● **MATERIAL FOR THIS TASK**

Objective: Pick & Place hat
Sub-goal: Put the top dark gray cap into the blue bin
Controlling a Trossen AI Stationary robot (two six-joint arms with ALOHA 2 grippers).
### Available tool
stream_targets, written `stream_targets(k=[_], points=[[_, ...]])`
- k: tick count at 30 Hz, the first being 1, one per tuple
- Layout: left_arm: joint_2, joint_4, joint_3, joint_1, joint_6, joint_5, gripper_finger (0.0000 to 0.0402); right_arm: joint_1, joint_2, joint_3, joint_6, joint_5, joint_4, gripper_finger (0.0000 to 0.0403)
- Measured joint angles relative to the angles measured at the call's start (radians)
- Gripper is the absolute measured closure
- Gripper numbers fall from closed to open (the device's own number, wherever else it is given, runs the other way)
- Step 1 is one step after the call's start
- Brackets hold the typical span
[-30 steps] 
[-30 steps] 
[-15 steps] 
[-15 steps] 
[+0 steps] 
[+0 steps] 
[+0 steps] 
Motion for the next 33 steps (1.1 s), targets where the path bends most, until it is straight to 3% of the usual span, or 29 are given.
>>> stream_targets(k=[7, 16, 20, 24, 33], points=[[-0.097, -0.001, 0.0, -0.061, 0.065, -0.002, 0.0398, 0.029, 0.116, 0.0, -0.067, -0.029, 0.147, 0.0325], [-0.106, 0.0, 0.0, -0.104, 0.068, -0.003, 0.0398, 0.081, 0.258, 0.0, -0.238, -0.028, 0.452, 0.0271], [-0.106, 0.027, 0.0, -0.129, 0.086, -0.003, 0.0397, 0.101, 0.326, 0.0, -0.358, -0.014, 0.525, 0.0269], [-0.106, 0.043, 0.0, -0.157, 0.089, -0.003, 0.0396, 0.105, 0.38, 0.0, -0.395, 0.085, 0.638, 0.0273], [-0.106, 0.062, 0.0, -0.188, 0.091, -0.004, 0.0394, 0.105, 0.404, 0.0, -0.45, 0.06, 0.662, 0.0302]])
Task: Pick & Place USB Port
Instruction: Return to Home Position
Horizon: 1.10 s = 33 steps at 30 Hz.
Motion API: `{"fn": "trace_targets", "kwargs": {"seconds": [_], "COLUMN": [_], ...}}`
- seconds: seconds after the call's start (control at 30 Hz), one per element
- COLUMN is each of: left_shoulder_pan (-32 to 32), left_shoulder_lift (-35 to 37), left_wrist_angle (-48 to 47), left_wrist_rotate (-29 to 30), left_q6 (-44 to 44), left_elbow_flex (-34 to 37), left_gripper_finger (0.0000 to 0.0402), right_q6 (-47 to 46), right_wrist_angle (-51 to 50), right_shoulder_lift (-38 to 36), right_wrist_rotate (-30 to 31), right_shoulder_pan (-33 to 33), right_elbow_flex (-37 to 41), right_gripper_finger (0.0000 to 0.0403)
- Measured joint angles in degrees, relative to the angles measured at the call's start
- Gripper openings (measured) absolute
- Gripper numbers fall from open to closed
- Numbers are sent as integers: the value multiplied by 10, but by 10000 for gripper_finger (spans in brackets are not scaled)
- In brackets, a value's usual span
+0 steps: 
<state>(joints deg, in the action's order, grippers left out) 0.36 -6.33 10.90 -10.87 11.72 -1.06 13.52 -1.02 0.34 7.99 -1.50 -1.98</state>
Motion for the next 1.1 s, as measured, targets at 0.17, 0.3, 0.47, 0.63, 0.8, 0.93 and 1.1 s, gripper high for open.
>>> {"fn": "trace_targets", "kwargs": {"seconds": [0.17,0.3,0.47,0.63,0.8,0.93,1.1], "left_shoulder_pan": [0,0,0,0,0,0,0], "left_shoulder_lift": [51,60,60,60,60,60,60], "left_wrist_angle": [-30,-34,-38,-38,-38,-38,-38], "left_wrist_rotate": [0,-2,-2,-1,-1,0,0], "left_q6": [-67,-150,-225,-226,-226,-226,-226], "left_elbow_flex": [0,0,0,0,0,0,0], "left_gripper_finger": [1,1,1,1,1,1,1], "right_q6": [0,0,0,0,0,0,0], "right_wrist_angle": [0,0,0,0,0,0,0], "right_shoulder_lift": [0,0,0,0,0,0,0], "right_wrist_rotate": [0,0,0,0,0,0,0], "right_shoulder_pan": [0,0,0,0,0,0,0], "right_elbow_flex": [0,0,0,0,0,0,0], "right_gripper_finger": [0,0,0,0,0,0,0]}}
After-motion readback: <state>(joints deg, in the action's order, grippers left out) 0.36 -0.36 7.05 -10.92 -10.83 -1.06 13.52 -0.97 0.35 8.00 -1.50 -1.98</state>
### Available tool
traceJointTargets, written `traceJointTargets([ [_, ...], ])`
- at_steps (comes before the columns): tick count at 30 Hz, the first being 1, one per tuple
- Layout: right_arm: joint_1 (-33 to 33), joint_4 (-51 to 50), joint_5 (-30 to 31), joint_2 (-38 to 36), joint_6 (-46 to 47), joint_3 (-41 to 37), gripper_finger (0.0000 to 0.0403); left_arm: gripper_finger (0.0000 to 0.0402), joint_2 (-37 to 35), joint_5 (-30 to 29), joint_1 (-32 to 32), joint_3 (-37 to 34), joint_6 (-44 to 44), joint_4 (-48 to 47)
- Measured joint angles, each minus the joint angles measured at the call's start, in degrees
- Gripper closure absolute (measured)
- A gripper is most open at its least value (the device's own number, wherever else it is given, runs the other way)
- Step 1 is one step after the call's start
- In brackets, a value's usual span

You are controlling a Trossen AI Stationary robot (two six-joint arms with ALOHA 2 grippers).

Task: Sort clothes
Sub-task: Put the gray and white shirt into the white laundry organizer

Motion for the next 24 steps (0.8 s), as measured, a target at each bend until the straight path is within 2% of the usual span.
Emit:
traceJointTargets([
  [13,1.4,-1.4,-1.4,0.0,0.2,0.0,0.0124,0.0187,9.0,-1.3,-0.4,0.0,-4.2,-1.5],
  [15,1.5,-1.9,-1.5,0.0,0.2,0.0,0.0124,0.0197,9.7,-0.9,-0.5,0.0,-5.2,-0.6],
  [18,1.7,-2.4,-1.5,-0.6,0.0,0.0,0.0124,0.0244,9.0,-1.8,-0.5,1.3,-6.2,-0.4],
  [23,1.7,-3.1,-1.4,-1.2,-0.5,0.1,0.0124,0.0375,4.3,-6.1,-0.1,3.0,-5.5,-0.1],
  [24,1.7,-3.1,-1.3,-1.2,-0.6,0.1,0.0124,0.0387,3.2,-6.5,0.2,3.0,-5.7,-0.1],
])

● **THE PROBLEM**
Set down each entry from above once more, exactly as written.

● **TASK OUTPUT**
Objective: Pick & Place hat
Sub-goal: Put the top dark gray cap into the blue bin
Controlling a Trossen AI Stationary robot (two six-joint arms with ALOHA 2 grippers).
### Available tool
stream_targets, written `stream_targets(k=[_], points=[[_, ...]])`
- k: tick count at 30 Hz, the first being 1, one per tuple
- Layout: left_arm: joint_2, joint_4, joint_3, joint_1, joint_6, joint_5, gripper_finger (0.0000 to 0.0402); right_arm: joint_1, joint_2, joint_3, joint_6, joint_5, joint_4, gripper_finger (0.0000 to 0.0403)
- Measured joint angles relative to the angles measured at the call's start (radians)
- Gripper is the absolute measured closure
- Gripper numbers fall from closed to open (the device's own number, wherever else it is given, runs the other way)
- Step 1 is one step after the call's start
- Brackets hold the typical span
[-30 steps] 
[-30 steps] 
[-15 steps] 
[-15 steps] 
[+0 steps] 
[+0 steps] 
[+0 steps] 
Motion for the next 33 steps (1.1 s), targets where the path bends most, until it is straight to 3% of the usual span, or 29 are given.
>>> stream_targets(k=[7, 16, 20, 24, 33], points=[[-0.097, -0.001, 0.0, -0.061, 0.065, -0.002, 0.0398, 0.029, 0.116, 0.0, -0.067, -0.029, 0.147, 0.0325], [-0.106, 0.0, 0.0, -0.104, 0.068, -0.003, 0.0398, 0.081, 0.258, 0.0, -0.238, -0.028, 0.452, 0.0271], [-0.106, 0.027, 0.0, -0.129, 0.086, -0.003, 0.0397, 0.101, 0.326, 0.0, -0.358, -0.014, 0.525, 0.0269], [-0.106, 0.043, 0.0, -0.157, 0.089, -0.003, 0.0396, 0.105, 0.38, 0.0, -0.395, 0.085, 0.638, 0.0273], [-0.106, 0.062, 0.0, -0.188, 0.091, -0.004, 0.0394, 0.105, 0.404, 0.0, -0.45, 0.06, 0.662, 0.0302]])
Task: Pick & Place USB Port
Instruction: Return to Home Position
Horizon: 1.10 s = 33 steps at 30 Hz.
Motion API: `{"fn": "trace_targets", "kwargs": {"seconds": [_], "COLUMN": [_], ...}}`
- seconds: seconds after the call's start (control at 30 Hz), one per element
- COLUMN is each of: left_shoulder_pan (-32 to 32), left_shoulder_lift (-35 to 37), left_wrist_angle (-48 to 47), left_wrist_rotate (-29 to 30), left_q6 (-44 to 44), left_elbow_flex (-34 to 37), left_gripper_finger (0.0000 to 0.0402), right_q6 (-47 to 46), right_wrist_angle (-51 to 50), right_shoulder_lift (-38 to 36), right_wrist_rotate (-30 to 31), right_shoulder_pan (-33 to 33), right_elbow_flex (-37 to 41), right_gripper_finger (0.0000 to 0.0403)
- Measured joint angles in degrees, relative to the angles measured at the call's start
- Gripper openings (measured) absolute
- Gripper numbers fall from open to closed
- Numbers are sent as integers: the value multiplied by 10, but by 10000 for gripper_finger (spans in brackets are not scaled)
- In brackets, a value's usual span
+0 steps: 
<state>(joints deg, in the action's order, grippers left out) 0.36 -6.33 10.90 -10.87 11.72 -1.06 13.52 -1.02 0.34 7.99 -1.50 -1.98</state>
Motion for the next 1.1 s, as measured, targets at 0.17, 0.3, 0.47, 0.63, 0.8, 0.93 and 1.1 s, gripper high for open.
>>> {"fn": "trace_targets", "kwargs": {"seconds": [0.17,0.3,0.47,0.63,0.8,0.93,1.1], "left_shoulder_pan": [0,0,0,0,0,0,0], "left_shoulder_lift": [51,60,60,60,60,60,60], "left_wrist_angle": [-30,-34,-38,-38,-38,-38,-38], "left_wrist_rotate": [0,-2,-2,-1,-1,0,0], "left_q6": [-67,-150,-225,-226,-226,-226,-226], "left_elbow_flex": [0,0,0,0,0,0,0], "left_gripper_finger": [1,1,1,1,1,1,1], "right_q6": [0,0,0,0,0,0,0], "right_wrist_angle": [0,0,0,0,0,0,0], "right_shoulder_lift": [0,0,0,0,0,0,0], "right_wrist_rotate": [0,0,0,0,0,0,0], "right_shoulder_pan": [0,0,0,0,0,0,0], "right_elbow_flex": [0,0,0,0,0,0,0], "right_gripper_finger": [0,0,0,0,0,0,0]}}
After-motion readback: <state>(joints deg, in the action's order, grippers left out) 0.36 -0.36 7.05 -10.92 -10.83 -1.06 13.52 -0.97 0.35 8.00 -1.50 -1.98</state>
### Available tool
traceJointTargets, written `traceJointTargets([ [_, ...], ])`
- at_steps (comes before the columns): tick count at 30 Hz, the first being 1, one per tuple
- Layout: right_arm: joint_1 (-33 to 33), joint_4 (-51 to 50), joint_5 (-30 to 31), joint_2 (-38 to 36), joint_6 (-46 to 47), joint_3 (-41 to 37), gripper_finger (0.0000 to 0.0403); left_arm: gripper_finger (0.0000 to 0.0402), joint_2 (-37 to 35), joint_5 (-30 to 29), joint_1 (-32 to 32), joint_3 (-37 to 34), joint_6 (-44 to 44), joint_4 (-48 to 47)
- Measured joint angles, each minus the joint angles measured at the call's start, in degrees
- Gripper closure absolute (measured)
- A gripper is most open at its least value (the device's own number, wherever else it is given, runs the other way)
- Step 1 is one step after the call's start
- In brackets, a value's usual span

You are controlling a Trossen AI Stationary robot (two six-joint arms with ALOHA 2 grippers).

Task: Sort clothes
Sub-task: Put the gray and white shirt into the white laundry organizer

Motion for the next 24 steps (0.8 s), as measured, a target at each bend until the straight path is within 2% of the usual span.
Emit:
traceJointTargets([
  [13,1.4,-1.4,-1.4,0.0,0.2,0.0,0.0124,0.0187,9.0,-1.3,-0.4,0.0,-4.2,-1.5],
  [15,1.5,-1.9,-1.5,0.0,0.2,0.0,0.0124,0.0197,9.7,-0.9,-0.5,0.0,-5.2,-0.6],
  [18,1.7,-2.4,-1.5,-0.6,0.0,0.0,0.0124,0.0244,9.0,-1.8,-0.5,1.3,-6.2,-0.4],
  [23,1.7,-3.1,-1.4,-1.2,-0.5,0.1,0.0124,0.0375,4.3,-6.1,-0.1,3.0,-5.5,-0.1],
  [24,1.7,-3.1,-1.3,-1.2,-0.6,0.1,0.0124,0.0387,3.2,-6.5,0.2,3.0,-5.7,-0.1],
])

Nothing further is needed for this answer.